(Your objective)
Wherever the line with "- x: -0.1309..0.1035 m" sits in the listing below, transcribe from it up to and including the line with "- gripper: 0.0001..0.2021", exactly, and leave the remaining lines out.

(Given records)
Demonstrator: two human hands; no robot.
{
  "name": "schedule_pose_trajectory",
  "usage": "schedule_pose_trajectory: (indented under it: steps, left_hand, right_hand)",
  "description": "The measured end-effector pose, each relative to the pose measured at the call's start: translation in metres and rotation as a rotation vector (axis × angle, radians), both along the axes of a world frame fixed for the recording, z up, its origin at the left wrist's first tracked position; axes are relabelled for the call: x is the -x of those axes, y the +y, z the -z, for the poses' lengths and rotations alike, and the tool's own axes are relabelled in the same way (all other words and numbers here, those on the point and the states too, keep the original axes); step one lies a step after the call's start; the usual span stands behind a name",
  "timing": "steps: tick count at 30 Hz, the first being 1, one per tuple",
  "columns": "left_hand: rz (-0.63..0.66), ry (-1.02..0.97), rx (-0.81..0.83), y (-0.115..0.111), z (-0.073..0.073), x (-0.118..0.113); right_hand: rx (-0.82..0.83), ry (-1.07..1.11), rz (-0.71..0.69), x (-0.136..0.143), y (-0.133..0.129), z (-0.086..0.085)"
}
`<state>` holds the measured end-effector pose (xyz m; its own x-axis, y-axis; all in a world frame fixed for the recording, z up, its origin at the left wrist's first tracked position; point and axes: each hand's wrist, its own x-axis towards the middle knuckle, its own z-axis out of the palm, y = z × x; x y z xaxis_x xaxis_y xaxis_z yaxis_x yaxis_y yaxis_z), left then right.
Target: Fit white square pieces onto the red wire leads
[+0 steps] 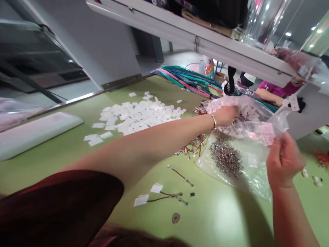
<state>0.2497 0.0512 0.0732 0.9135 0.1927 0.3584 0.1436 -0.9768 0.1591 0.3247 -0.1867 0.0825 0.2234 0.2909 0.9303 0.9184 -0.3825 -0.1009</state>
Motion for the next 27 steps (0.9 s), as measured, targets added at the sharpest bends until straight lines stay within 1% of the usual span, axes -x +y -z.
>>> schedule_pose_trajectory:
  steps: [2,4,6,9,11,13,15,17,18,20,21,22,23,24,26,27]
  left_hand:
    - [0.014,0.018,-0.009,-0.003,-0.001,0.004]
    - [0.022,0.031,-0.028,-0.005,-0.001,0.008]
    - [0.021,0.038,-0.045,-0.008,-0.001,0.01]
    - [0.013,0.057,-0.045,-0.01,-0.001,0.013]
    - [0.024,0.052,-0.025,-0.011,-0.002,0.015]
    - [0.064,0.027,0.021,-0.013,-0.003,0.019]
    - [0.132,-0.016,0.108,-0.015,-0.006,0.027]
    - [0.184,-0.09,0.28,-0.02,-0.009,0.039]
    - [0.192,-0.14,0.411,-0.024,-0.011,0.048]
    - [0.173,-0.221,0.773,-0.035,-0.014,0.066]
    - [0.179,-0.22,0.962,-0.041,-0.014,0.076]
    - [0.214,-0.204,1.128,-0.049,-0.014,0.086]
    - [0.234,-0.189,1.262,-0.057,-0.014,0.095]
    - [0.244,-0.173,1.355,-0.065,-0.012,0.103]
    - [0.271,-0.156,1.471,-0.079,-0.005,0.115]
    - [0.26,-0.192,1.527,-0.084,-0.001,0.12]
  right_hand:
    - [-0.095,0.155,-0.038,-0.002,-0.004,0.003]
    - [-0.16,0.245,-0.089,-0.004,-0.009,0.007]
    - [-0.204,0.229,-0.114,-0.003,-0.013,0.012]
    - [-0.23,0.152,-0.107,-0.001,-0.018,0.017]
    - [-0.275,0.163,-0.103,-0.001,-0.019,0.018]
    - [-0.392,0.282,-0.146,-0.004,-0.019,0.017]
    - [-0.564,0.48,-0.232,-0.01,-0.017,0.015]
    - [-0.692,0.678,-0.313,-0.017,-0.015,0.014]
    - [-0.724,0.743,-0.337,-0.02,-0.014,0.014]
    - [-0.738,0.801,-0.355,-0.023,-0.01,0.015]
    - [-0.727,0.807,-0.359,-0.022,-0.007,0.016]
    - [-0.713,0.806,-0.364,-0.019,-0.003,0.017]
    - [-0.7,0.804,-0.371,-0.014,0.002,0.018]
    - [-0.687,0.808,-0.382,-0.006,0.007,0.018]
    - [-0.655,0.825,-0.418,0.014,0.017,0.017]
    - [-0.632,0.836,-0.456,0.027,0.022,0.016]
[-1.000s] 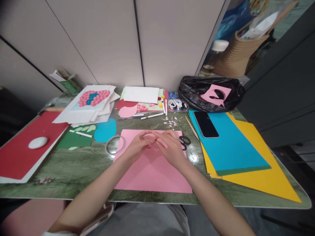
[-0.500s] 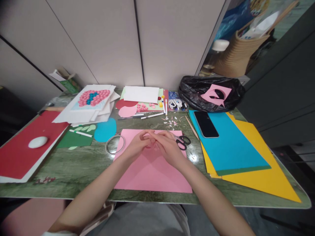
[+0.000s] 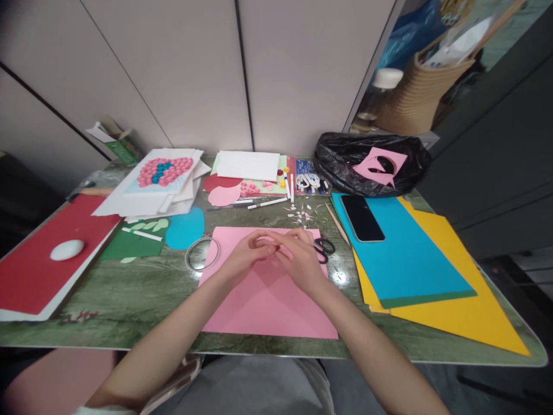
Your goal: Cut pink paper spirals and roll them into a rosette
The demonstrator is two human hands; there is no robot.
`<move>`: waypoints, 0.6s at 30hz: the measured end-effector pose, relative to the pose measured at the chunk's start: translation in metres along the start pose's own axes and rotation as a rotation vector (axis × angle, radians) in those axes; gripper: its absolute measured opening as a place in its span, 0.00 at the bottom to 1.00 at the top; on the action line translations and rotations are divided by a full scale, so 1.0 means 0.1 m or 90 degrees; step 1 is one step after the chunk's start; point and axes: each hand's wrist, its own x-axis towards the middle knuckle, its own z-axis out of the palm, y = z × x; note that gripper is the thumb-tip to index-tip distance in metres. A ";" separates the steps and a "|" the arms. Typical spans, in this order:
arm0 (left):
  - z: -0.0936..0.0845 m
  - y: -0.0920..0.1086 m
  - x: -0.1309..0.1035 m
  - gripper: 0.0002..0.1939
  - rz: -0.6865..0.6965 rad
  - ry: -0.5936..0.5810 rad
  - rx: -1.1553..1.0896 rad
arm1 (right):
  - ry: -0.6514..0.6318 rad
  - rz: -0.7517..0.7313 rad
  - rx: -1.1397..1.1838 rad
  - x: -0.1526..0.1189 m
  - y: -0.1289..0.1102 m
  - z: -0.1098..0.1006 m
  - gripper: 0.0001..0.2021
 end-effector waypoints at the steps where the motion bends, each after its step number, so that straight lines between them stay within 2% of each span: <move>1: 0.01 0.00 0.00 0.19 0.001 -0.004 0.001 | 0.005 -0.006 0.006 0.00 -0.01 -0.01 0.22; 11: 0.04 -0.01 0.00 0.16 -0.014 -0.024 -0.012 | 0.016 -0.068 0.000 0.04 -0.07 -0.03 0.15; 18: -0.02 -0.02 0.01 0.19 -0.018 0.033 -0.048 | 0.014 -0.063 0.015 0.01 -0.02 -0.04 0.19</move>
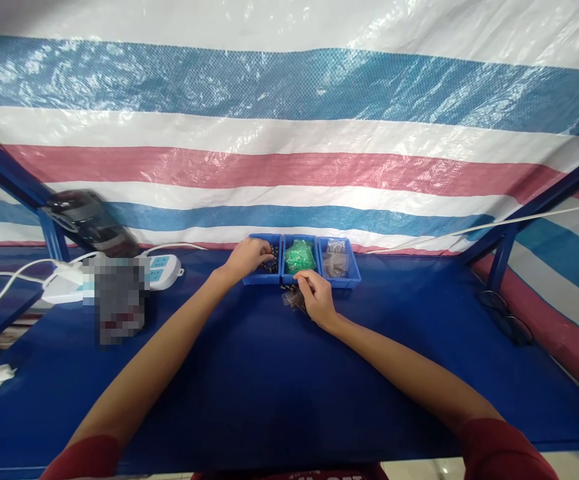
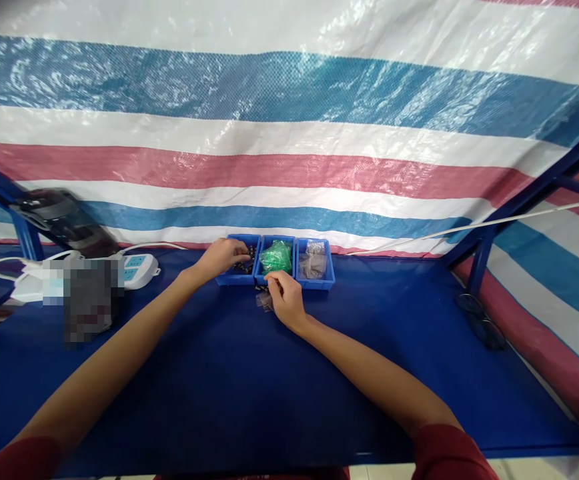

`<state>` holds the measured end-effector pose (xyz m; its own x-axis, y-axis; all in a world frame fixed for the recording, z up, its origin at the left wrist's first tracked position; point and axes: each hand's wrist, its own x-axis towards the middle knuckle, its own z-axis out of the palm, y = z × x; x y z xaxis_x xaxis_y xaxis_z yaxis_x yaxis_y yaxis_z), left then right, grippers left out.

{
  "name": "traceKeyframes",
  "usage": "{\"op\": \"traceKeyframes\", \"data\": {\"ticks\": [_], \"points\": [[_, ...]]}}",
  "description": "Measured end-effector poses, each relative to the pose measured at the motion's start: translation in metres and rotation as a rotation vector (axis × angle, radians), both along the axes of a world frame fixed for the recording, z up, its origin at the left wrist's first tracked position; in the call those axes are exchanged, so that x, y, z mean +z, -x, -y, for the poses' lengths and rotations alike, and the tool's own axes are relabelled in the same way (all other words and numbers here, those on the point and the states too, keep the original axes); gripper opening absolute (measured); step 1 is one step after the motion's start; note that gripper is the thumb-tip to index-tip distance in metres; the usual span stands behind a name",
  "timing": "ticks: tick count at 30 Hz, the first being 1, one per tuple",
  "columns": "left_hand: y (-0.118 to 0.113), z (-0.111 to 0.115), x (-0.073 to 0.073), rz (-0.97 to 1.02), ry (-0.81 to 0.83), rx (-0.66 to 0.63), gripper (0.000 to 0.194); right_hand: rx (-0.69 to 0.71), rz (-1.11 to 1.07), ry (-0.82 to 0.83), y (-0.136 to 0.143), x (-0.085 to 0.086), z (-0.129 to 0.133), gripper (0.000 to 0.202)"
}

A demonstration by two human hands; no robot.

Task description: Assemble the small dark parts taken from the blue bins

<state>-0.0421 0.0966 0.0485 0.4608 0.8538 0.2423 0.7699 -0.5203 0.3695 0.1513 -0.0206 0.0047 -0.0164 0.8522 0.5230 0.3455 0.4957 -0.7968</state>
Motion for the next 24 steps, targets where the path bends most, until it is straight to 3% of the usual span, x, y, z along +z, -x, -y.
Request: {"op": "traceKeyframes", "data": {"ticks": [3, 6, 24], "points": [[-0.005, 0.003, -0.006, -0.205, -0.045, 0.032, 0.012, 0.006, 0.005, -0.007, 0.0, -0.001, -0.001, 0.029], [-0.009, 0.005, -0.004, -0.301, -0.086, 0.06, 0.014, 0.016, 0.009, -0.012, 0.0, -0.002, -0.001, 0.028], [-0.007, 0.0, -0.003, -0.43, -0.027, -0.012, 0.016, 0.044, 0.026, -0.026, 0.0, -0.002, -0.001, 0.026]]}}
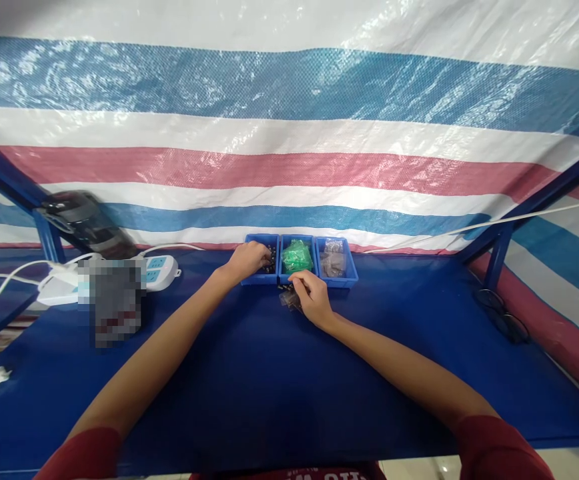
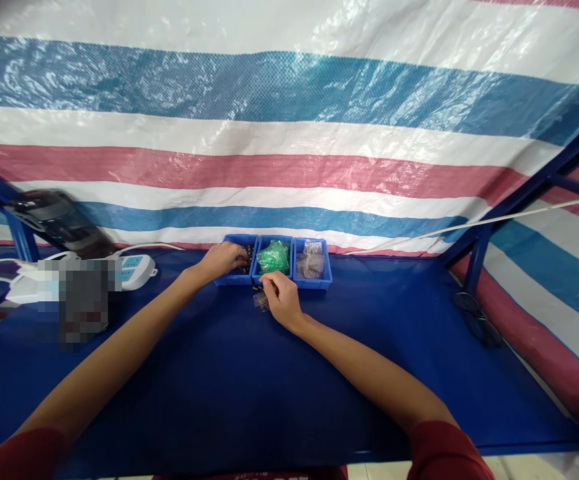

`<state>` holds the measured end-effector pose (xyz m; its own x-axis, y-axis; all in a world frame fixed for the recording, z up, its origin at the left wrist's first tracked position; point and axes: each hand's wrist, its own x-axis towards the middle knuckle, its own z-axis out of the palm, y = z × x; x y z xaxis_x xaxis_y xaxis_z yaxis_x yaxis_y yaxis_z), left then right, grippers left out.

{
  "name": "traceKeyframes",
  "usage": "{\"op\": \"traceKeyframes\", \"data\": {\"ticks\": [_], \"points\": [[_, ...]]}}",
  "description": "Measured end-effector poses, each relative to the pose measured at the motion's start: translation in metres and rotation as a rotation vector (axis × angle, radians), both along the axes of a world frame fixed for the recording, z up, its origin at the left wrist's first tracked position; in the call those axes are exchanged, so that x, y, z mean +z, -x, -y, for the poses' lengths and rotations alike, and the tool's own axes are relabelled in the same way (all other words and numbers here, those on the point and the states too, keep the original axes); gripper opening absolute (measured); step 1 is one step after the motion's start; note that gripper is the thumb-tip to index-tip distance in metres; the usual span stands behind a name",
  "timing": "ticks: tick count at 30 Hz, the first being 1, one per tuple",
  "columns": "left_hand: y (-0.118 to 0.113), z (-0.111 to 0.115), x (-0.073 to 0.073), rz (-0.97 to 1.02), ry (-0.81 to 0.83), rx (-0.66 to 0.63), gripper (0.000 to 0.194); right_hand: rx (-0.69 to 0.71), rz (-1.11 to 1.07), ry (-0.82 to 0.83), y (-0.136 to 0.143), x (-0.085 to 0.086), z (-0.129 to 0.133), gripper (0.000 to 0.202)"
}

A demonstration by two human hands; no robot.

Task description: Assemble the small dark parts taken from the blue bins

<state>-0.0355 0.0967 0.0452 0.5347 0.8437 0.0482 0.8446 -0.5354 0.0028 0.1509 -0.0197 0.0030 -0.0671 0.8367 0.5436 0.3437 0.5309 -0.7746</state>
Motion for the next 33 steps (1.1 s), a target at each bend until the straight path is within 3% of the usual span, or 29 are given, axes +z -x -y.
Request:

(Answer space)
  - x: -0.1309..0.1035 m
  - gripper: 0.0002..0.1939
  - rz: -0.6865..0.6965 rad
  - ry: -0.5936..0.5810 rad
  - rx: -1.1553..1.0896 rad
arm1 (right):
  - ry: -0.6514..0.6318 rad
  - rz: -0.7517..0.7313 rad
  - rx: -1.1397..1.1838 rad
  - x: -0.1526..0.1189 m
  - y: -0.1289..0.1102 m
  - z: -0.1098..0.1006 m
  - gripper: 0.0001..0.2021

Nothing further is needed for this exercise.